Top of Data section
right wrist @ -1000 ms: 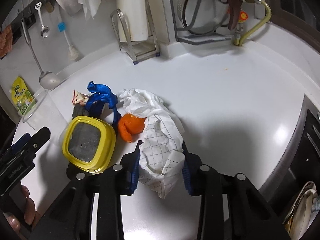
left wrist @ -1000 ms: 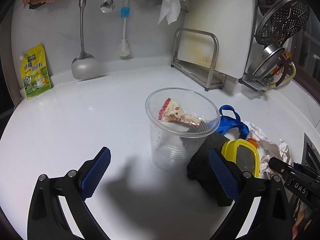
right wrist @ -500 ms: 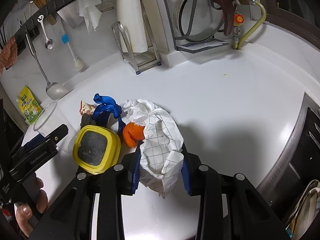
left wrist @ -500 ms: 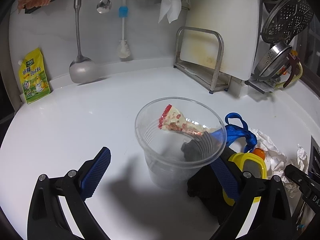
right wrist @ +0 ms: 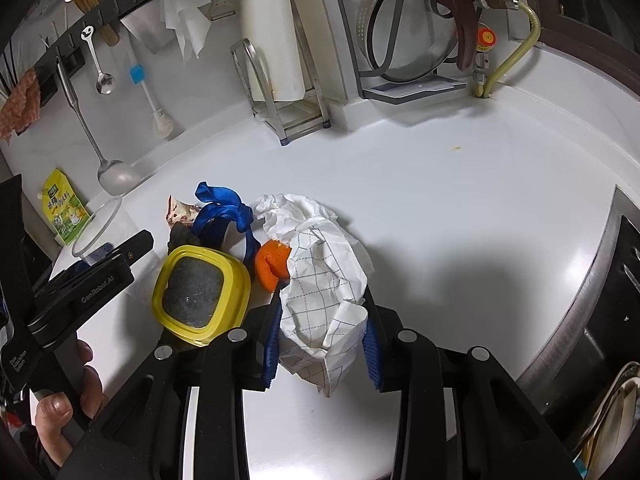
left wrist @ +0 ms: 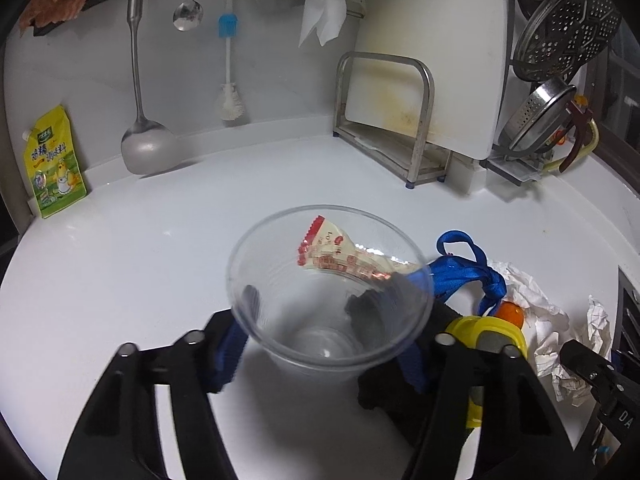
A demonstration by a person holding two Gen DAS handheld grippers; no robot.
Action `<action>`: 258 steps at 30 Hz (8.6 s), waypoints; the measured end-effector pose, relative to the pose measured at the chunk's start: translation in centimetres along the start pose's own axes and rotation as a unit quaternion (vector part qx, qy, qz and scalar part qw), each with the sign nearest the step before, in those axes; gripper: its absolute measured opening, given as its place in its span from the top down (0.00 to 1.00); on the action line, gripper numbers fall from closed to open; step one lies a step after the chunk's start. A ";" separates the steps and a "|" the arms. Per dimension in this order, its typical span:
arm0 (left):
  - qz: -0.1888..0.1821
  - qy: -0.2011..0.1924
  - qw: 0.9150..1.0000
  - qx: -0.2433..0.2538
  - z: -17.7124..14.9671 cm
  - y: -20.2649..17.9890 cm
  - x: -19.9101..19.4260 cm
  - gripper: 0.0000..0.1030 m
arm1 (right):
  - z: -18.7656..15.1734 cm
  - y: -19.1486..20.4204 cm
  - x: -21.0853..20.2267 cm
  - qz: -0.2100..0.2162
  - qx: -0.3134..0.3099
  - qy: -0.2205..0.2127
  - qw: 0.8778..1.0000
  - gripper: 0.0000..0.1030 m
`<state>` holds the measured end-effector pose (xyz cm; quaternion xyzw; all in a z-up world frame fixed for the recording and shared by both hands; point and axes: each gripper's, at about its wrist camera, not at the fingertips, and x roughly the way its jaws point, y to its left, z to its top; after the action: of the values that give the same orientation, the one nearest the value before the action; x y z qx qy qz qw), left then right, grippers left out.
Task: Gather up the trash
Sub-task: 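Grasp the white checked paper with the right tool while the left grasps the clear cup, then carry paper and cup over the bin and open the right tool to drop paper, then lower the clear plastic cup into the bin and open the left tool, then move the left tool to the yellow-rimmed lid and grasp it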
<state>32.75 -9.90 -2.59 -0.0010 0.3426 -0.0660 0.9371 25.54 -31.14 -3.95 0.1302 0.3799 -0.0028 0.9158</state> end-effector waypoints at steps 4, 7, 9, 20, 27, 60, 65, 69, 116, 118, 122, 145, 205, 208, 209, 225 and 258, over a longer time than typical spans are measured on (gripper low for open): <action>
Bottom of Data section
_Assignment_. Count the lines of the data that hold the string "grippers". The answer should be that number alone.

_Finished task_. 2